Aim of the task: Your task is to write out every line of the data exactly. Drop the pictures.

+ + + + + + +

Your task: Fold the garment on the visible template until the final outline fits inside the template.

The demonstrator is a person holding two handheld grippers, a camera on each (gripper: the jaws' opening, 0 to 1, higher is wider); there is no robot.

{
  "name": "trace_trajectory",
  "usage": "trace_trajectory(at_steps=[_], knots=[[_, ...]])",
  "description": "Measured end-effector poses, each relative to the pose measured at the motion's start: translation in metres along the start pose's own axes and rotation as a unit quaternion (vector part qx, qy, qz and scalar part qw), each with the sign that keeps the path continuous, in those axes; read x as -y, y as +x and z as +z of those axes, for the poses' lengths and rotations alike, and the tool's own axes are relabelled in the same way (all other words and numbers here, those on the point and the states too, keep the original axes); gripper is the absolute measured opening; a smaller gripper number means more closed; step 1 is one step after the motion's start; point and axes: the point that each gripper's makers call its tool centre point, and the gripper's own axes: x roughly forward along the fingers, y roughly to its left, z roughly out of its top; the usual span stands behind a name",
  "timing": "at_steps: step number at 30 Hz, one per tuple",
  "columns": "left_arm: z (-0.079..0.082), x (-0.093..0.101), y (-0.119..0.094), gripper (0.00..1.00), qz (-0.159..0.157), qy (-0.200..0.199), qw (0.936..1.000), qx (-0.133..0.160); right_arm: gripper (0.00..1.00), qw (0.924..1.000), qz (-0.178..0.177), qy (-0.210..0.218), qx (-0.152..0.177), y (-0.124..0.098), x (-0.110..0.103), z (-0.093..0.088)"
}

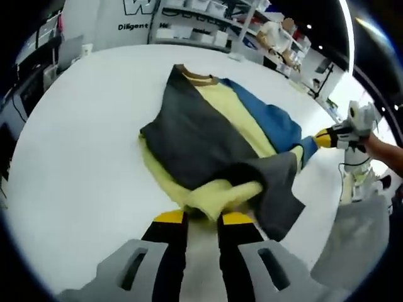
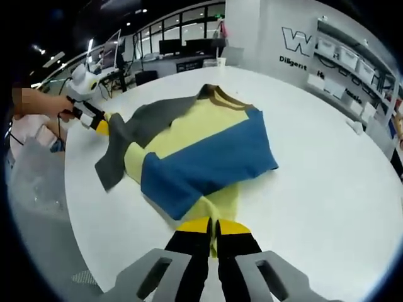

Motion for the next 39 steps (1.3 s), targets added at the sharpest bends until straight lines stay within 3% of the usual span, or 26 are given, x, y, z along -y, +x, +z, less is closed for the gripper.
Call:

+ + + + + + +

Solution to the problem:
Your task: Fold the garment on the visible template until the final outline fits inside the template.

The demonstrator is a person holding two handheld grippers, a camera on each (gripper: the jaws' opening, 0 to 1, higher is wider); there is no robot.

{
  "name": "trace_trajectory",
  "usage": "trace_trajectory(at_steps=[_], knots=[[_, ...]])",
  "description": "Measured end-effector poses, each relative to the pose measured at the motion's start: translation in metres along the start pose's own axes and rotation as a unit quaternion (vector part qx, qy, qz and scalar part qw), each with the sign that keeps the path continuous, in those axes; read x as -y, y as +x and z as +z of those axes, for the poses' lengths and rotations alike, and the tool's own axes are relabelled in the same way (all other words and numbers here, those on the point and the states too, keep the original axes); gripper is the absolute measured opening; a smaller gripper number means more closed; step 1 is one step after the motion's start; point and axes: the point that each gripper's makers call its tool centre point, and the gripper's own axes: x roughly forward along the fingers, y roughly to its left, z roughly out of its top; the usual span stands behind a name",
  "timing": "at_steps: step number at 30 Hz, one per tuple",
  "columns": "left_arm: z (-0.079..0.082), x (-0.093..0.101), y (-0.119..0.094), gripper (0.00..1.00), qz (-0.159..0.157), qy (-0.200..0.199), qw (0.936..1.000), qx (-0.133..0.160); right_arm: gripper (0.00..1.00), qw (0.924..1.000), qz (-0.178..0.177), qy (-0.210..0.218), qx (-0.152..0.177), y (-0.124..0.098), x (-0.110..0.103), z (-0.093..0.088)"
}


Motion for the next 39 steps (1.3 s), targets added at the sharpest bends until straight lines stay within 3% of the usual span, or 26 are given, x, y, z along -y, +x, +z, less is closed for the gripper.
Call:

That completes the exercise.